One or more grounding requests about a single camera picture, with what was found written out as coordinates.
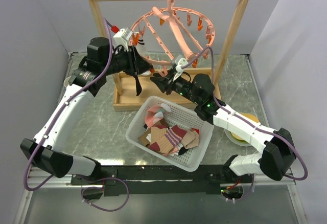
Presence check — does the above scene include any wooden hanger rack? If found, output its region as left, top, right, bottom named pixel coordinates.
left=86, top=0, right=252, bottom=111

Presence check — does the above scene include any pile of socks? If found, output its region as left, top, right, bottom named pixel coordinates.
left=138, top=103, right=200, bottom=156

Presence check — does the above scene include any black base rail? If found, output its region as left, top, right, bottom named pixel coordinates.
left=71, top=165, right=251, bottom=196

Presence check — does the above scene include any light blue mug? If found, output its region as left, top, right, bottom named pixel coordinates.
left=63, top=76, right=71, bottom=88

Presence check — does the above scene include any white plastic basket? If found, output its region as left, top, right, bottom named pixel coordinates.
left=125, top=96, right=214, bottom=172

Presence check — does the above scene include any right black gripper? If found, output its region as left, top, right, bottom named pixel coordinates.
left=149, top=68, right=201, bottom=105

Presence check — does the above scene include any pink round clip hanger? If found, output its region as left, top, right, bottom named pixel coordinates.
left=130, top=0, right=216, bottom=77

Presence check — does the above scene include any aluminium frame rail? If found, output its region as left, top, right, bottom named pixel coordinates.
left=24, top=164, right=297, bottom=189

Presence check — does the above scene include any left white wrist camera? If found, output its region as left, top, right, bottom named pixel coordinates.
left=113, top=28, right=133, bottom=51

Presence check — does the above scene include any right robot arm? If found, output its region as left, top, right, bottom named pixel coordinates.
left=150, top=74, right=296, bottom=183

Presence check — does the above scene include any yellow bowl on plate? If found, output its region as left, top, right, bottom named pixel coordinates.
left=223, top=113, right=259, bottom=147

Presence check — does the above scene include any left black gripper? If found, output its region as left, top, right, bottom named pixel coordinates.
left=102, top=44, right=152, bottom=76

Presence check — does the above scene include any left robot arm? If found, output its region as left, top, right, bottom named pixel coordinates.
left=20, top=37, right=152, bottom=184

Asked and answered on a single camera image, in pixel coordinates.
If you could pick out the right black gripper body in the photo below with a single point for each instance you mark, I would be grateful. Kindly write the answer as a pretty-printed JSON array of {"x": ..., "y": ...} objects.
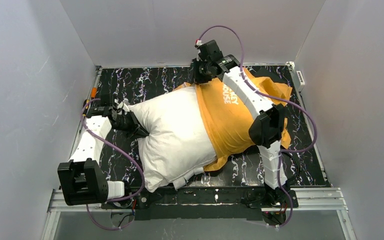
[{"x": 196, "y": 71}]

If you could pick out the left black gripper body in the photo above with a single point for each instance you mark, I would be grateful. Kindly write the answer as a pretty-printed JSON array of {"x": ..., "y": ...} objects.
[{"x": 134, "y": 125}]

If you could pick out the white pillow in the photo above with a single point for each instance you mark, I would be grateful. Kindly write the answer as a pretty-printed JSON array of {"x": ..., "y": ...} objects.
[{"x": 177, "y": 146}]

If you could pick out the orange printed pillowcase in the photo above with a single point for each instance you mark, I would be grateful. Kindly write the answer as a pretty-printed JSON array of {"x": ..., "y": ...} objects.
[{"x": 227, "y": 120}]

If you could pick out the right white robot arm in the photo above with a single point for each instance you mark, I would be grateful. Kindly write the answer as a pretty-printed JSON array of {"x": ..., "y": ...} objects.
[{"x": 268, "y": 118}]

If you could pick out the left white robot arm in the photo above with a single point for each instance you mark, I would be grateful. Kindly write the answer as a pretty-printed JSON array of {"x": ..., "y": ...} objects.
[{"x": 81, "y": 178}]

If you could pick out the white power strip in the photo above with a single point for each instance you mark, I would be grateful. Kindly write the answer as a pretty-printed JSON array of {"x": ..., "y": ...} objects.
[{"x": 300, "y": 81}]

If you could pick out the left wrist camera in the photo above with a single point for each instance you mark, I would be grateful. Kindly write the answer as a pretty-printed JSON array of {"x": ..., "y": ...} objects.
[{"x": 122, "y": 107}]

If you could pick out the yellow handled screwdriver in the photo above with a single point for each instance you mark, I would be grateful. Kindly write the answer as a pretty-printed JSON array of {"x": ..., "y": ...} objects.
[{"x": 91, "y": 96}]

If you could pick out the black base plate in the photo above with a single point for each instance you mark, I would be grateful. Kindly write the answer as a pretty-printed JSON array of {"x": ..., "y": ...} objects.
[{"x": 232, "y": 202}]

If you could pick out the aluminium frame rail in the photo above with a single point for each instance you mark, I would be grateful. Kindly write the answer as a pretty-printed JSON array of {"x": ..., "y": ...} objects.
[{"x": 308, "y": 198}]

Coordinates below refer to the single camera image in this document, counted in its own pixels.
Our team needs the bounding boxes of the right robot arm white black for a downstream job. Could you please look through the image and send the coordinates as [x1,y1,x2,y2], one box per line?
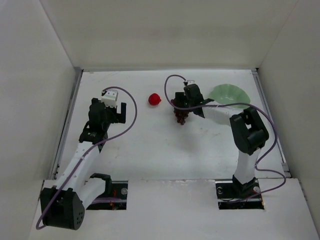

· · · · ·

THE TASK
All the lines above are to be given again exactly as they read, with the pictures removed.

RESPONSE TO THIS TASK
One or more grounding requests about a single camera picture, with what was found written out as coordinates.
Presence check — does the above scene include any wooden hanger rack? If found, output its region as left, top, right, bottom named pixel coordinates.
left=86, top=0, right=252, bottom=111

Presence check — does the above scene include any pile of socks? If found, output its region as left, top, right, bottom named pixel coordinates.
left=138, top=103, right=200, bottom=156

Presence check — does the above scene include any black base rail? If found, output its region as left, top, right, bottom named pixel coordinates.
left=71, top=165, right=251, bottom=196

Presence check — does the above scene include any light blue mug? If found, output its region as left, top, right, bottom named pixel coordinates.
left=63, top=76, right=71, bottom=88

Presence check — does the above scene include any white plastic basket? If found, output its region as left, top, right, bottom named pixel coordinates.
left=125, top=96, right=214, bottom=172

Presence check — does the above scene include any right black gripper? If found, output its region as left, top, right, bottom named pixel coordinates.
left=149, top=68, right=201, bottom=105

Presence check — does the above scene include any pink round clip hanger? If found, output its region as left, top, right, bottom named pixel coordinates.
left=130, top=0, right=216, bottom=77

Presence check — does the above scene include any aluminium frame rail? If found, output its region as left, top, right, bottom named pixel coordinates.
left=24, top=164, right=297, bottom=189

Presence check — does the above scene include any left white wrist camera? If found, output its region as left, top, right, bottom named pixel coordinates.
left=113, top=28, right=133, bottom=51

Presence check — does the above scene include any right robot arm? If found, output its region as left, top, right, bottom named pixel coordinates.
left=150, top=74, right=296, bottom=183

Presence check — does the above scene include any yellow bowl on plate? If found, output its region as left, top, right, bottom named pixel coordinates.
left=223, top=113, right=259, bottom=147

Presence check — does the above scene include any left black gripper? If found, output its region as left, top, right, bottom named pixel coordinates.
left=102, top=44, right=152, bottom=76

Presence check — does the above scene include any left robot arm? If found, output its region as left, top, right, bottom named pixel coordinates.
left=20, top=37, right=152, bottom=184

Asked and answered on a single camera image, in pixel coordinates.
If you could pick out the right black gripper body in the photo below with a single point for each instance you mark, I would be grateful. Kindly write the answer as a pretty-printed JSON array of {"x": ..., "y": ...} objects.
[{"x": 196, "y": 71}]

If you could pick out the left black gripper body in the photo above with a single point for each instance you mark, I would be grateful. Kindly write the answer as a pretty-printed JSON array of {"x": ..., "y": ...} objects.
[{"x": 134, "y": 125}]

If you could pick out the white pillow in the photo above with a single point for each instance you mark, I would be grateful. Kindly write the answer as a pretty-printed JSON array of {"x": ..., "y": ...} objects.
[{"x": 177, "y": 146}]

If you could pick out the orange printed pillowcase in the photo above with a single point for each instance you mark, I would be grateful. Kindly write the answer as a pretty-printed JSON array of {"x": ..., "y": ...} objects.
[{"x": 227, "y": 120}]

If you could pick out the right white robot arm in the photo above with a single point for each instance you mark, I would be grateful. Kindly write the answer as a pretty-printed JSON array of {"x": ..., "y": ...} objects.
[{"x": 268, "y": 118}]

If you could pick out the left white robot arm in the photo above with a single point for each instance you mark, I would be grateful. Kindly write the answer as a pretty-printed JSON array of {"x": ..., "y": ...} objects.
[{"x": 81, "y": 178}]

If you could pick out the white power strip in the photo above with a single point for each instance you mark, I would be grateful. Kindly write the answer as a pretty-printed JSON array of {"x": ..., "y": ...} objects.
[{"x": 300, "y": 81}]

If you could pick out the left wrist camera in the photo above with a single point for each instance you mark, I would be grateful. Kindly write the answer as a pretty-printed JSON array of {"x": ..., "y": ...} objects.
[{"x": 122, "y": 107}]

If you could pick out the yellow handled screwdriver in the photo above with a single point for each instance you mark, I would be grateful. Kindly write the answer as a pretty-printed JSON array of {"x": ..., "y": ...} objects.
[{"x": 91, "y": 96}]

If you could pick out the black base plate in the photo above with a single point for each instance you mark, I would be grateful. Kindly write the answer as a pretty-printed JSON array of {"x": ..., "y": ...} objects.
[{"x": 232, "y": 202}]

If you could pick out the aluminium frame rail in the photo above with a single point for each instance you mark, I would be grateful. Kindly write the answer as a pretty-printed JSON array of {"x": ..., "y": ...} objects.
[{"x": 308, "y": 198}]

Coordinates below refer to the single camera image in this document, counted in its own pixels.
Our team needs the bounding boxes of the right robot arm white black for a downstream job. Could you please look through the image and send the coordinates as [x1,y1,x2,y2], one box per line?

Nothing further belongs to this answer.